TASK STATEMENT
Keep the wording of the records intact as you retype them, and omit every image.

[SOURCE DATA]

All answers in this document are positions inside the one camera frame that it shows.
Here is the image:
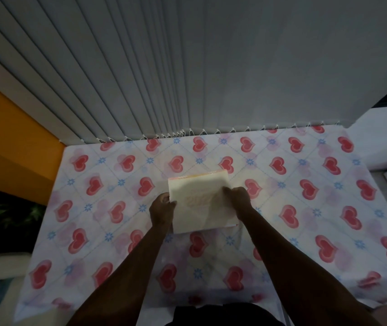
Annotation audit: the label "person's right forearm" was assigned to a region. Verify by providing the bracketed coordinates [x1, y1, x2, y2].
[239, 209, 382, 326]

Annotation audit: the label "person's black shorts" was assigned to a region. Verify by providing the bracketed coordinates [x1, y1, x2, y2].
[174, 303, 284, 326]

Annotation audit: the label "person's left hand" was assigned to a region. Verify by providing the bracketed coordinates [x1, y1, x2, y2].
[149, 192, 177, 232]

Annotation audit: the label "person's right hand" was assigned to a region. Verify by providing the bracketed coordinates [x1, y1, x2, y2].
[221, 186, 253, 220]

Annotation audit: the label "grey vertical blinds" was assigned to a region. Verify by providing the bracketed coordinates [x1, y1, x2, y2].
[0, 0, 387, 146]

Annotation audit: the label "person's left forearm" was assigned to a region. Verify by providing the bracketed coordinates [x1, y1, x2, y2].
[67, 223, 174, 326]

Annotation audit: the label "green plant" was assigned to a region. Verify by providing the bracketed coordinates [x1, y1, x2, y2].
[0, 187, 46, 241]

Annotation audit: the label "cream white book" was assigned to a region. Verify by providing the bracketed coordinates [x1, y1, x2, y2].
[168, 170, 239, 234]

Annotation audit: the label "heart patterned tablecloth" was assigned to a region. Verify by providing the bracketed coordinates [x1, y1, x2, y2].
[13, 125, 387, 321]

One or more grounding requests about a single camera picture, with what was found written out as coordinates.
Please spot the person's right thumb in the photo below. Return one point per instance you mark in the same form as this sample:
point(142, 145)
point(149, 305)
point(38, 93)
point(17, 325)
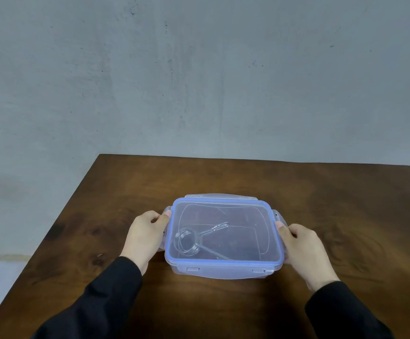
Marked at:
point(283, 232)

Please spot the person's right hand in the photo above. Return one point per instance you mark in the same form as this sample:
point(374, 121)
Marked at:
point(305, 254)

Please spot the clear plastic food container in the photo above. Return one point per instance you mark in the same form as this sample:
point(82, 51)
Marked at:
point(226, 268)

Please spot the metal torsion spring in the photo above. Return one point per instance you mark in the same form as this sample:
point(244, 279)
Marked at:
point(199, 238)

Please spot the person's left thumb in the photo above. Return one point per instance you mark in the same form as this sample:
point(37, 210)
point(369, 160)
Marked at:
point(164, 220)

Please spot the clear blue-rimmed container lid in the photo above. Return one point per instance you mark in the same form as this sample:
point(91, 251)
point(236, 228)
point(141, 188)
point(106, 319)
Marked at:
point(225, 231)

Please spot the person's right forearm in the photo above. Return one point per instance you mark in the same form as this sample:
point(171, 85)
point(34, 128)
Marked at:
point(344, 312)

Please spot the person's left forearm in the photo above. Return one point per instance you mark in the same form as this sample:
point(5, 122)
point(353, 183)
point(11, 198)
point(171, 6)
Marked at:
point(95, 301)

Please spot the person's left hand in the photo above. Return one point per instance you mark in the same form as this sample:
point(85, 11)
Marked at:
point(144, 240)

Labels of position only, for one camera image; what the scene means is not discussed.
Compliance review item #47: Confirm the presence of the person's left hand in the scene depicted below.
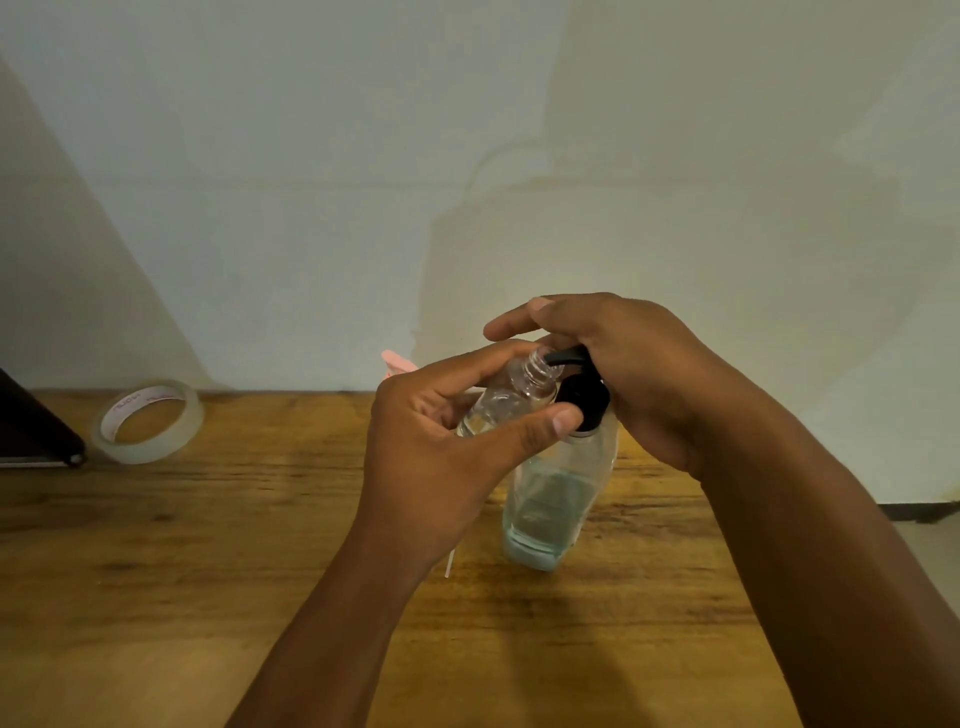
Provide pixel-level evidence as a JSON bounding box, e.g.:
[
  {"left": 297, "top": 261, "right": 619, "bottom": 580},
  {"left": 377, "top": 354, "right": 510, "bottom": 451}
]
[{"left": 351, "top": 339, "right": 585, "bottom": 580}]

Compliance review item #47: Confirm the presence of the person's right hand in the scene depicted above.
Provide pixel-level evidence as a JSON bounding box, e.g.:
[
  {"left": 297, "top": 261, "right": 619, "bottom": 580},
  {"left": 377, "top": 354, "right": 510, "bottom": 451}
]
[{"left": 483, "top": 291, "right": 753, "bottom": 483}]

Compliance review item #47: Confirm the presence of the small clear plastic bottle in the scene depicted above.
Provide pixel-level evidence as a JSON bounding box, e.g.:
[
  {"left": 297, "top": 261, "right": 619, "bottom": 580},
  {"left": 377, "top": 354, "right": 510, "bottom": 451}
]
[{"left": 456, "top": 348, "right": 564, "bottom": 439}]

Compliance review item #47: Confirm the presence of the clear bottle with black pump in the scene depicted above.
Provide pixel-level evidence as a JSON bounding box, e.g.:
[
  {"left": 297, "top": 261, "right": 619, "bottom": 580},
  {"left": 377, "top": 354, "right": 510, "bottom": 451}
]
[{"left": 501, "top": 345, "right": 621, "bottom": 573}]

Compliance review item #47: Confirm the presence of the person's left forearm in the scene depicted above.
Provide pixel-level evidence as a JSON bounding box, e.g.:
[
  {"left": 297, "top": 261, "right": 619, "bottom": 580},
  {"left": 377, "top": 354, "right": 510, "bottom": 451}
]
[{"left": 223, "top": 525, "right": 453, "bottom": 728}]

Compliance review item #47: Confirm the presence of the person's right forearm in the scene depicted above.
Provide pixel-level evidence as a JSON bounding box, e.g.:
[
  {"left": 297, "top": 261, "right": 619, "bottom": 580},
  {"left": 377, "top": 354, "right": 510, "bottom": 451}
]
[{"left": 688, "top": 388, "right": 960, "bottom": 728}]

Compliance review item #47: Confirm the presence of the clear adhesive tape roll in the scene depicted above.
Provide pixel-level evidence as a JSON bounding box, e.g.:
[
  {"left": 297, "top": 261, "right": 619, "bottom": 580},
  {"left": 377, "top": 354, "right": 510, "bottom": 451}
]
[{"left": 89, "top": 379, "right": 206, "bottom": 466}]

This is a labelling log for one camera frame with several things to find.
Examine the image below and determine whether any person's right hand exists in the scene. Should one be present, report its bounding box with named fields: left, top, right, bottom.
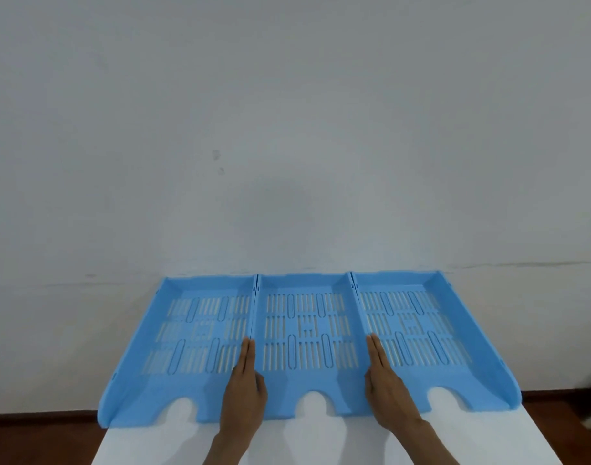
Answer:
left=364, top=334, right=423, bottom=432

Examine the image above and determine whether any person's left forearm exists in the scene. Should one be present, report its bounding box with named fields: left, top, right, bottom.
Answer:
left=202, top=431, right=251, bottom=465

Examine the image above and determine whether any blue plastic document tray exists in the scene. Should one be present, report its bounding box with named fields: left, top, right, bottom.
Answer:
left=97, top=275, right=259, bottom=429
left=250, top=273, right=370, bottom=421
left=349, top=270, right=523, bottom=415

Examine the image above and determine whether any person's right forearm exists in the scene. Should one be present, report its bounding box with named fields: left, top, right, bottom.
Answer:
left=396, top=416, right=459, bottom=465

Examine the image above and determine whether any person's left hand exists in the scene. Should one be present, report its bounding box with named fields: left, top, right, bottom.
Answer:
left=219, top=337, right=268, bottom=439

[/SOURCE DATA]

ANSWER TO THIS TASK
All answers in this document are positions inside the one camera frame that it shows.
Here is the image:
Annotation audit: the label "person's right forearm" was assigned to a region. Verify by providing the bracketed coordinates [x1, y1, x2, y2].
[239, 209, 382, 326]

Annotation audit: the label "person's black shorts" was assigned to a region. Verify by providing the bracketed coordinates [x1, y1, x2, y2].
[174, 303, 284, 326]

Annotation audit: the label "person's left hand" was assigned to a region. Verify by providing the bracketed coordinates [x1, y1, x2, y2].
[149, 192, 177, 232]

Annotation audit: the label "person's right hand" was assigned to a region. Verify by providing the bracketed coordinates [x1, y1, x2, y2].
[221, 186, 253, 220]

Annotation audit: the label "grey vertical blinds" was assigned to a region. Verify by providing the bracketed coordinates [x1, y1, x2, y2].
[0, 0, 387, 146]

Annotation audit: the label "person's left forearm" was assigned to a region. Verify by providing the bracketed coordinates [x1, y1, x2, y2].
[67, 223, 174, 326]

Annotation audit: the label "green plant" was assigned to a region. Verify by providing the bracketed coordinates [x1, y1, x2, y2].
[0, 187, 46, 241]

Annotation audit: the label "cream white book" was assigned to a region. Verify by providing the bracketed coordinates [x1, y1, x2, y2].
[168, 170, 239, 234]

Annotation audit: the label "heart patterned tablecloth" was assigned to a region. Verify by providing the bracketed coordinates [x1, y1, x2, y2].
[13, 125, 387, 321]

One or more grounding requests about a single camera picture, with what was found written out as coordinates.
Please spot the person's right thumb in the photo below. Return one point per instance you mark in the same form as this sample:
point(142, 145)
point(149, 305)
point(38, 93)
point(17, 325)
Marked at:
point(283, 232)

Please spot the person's right hand in the photo above. Return one point per instance you mark in the same form as this sample:
point(374, 121)
Marked at:
point(305, 254)

Please spot the clear plastic food container in the photo above. Return one point per instance you mark in the same form as this sample:
point(82, 51)
Marked at:
point(226, 268)

Please spot the metal torsion spring in the photo above. Return one point per instance you mark in the same form as this sample:
point(244, 279)
Marked at:
point(199, 238)

Please spot the person's left thumb in the photo above. Return one point per instance you mark in the same form as this sample:
point(37, 210)
point(369, 160)
Marked at:
point(164, 220)

Please spot the clear blue-rimmed container lid in the photo above. Return one point per instance you mark in the same form as this sample:
point(91, 251)
point(236, 228)
point(141, 188)
point(106, 319)
Marked at:
point(225, 231)

Please spot the person's right forearm in the photo above. Return one point per instance you mark in the same form as this sample:
point(171, 85)
point(34, 128)
Marked at:
point(344, 312)

Please spot the person's left forearm in the photo above. Return one point per instance you mark in the same form as this sample:
point(5, 122)
point(353, 183)
point(11, 198)
point(171, 6)
Marked at:
point(95, 301)

Please spot the person's left hand in the photo above. Return one point per instance you mark in the same form as this sample:
point(85, 11)
Marked at:
point(144, 240)

Labels of position only, for one camera image; what the scene means is not discussed.
Compliance review item #47: Confirm the presence of the person's left hand in the scene depicted below.
Provide pixel-level evidence as a JSON bounding box, e.g.:
[
  {"left": 297, "top": 261, "right": 619, "bottom": 580},
  {"left": 377, "top": 354, "right": 510, "bottom": 451}
]
[{"left": 351, "top": 339, "right": 585, "bottom": 580}]

Compliance review item #47: Confirm the presence of the person's right hand in the scene depicted above.
Provide pixel-level evidence as a JSON bounding box, e.g.:
[
  {"left": 297, "top": 261, "right": 619, "bottom": 580},
  {"left": 377, "top": 354, "right": 510, "bottom": 451}
]
[{"left": 483, "top": 291, "right": 753, "bottom": 483}]

Compliance review item #47: Confirm the presence of the small clear plastic bottle in the scene depicted above.
Provide pixel-level evidence as a JSON bounding box, e.g.:
[
  {"left": 297, "top": 261, "right": 619, "bottom": 580},
  {"left": 377, "top": 354, "right": 510, "bottom": 451}
]
[{"left": 456, "top": 348, "right": 564, "bottom": 439}]

Compliance review item #47: Confirm the presence of the clear bottle with black pump in the scene depicted above.
Provide pixel-level evidence as a JSON bounding box, e.g.:
[
  {"left": 297, "top": 261, "right": 619, "bottom": 580},
  {"left": 377, "top": 354, "right": 510, "bottom": 451}
]
[{"left": 501, "top": 345, "right": 621, "bottom": 573}]

Compliance review item #47: Confirm the presence of the person's left forearm in the scene depicted above.
Provide pixel-level evidence as a JSON bounding box, e.g.:
[
  {"left": 297, "top": 261, "right": 619, "bottom": 580},
  {"left": 377, "top": 354, "right": 510, "bottom": 451}
]
[{"left": 223, "top": 525, "right": 453, "bottom": 728}]

Compliance review item #47: Confirm the presence of the person's right forearm in the scene depicted above.
Provide pixel-level evidence as a JSON bounding box, e.g.:
[
  {"left": 297, "top": 261, "right": 619, "bottom": 580},
  {"left": 377, "top": 354, "right": 510, "bottom": 451}
]
[{"left": 688, "top": 388, "right": 960, "bottom": 728}]

Compliance review item #47: Confirm the presence of the clear adhesive tape roll in the scene depicted above.
Provide pixel-level evidence as a JSON bounding box, e.g.:
[
  {"left": 297, "top": 261, "right": 619, "bottom": 580},
  {"left": 377, "top": 354, "right": 510, "bottom": 451}
]
[{"left": 89, "top": 379, "right": 206, "bottom": 466}]

This is a labelling log for one camera frame with several things to find.
Examine the image below and determine whether any person's right hand exists in the scene. Should one be present, report its bounding box with named fields: left, top, right, bottom.
Answer:
left=364, top=334, right=423, bottom=432

Examine the image above and determine whether any person's left forearm exists in the scene. Should one be present, report its bounding box with named fields: left, top, right, bottom.
Answer:
left=202, top=431, right=251, bottom=465

Examine the image above and determine whether any blue plastic document tray exists in the scene. Should one be present, report its bounding box with named fields: left, top, right, bottom.
Answer:
left=97, top=275, right=259, bottom=429
left=250, top=273, right=370, bottom=421
left=349, top=270, right=523, bottom=415

Examine the image above and determine whether any person's right forearm exists in the scene. Should one be present, report its bounding box with named fields: left, top, right, bottom.
Answer:
left=396, top=416, right=459, bottom=465

Examine the image above and determine whether any person's left hand exists in the scene. Should one be present, report its bounding box with named fields: left, top, right, bottom.
Answer:
left=219, top=337, right=268, bottom=439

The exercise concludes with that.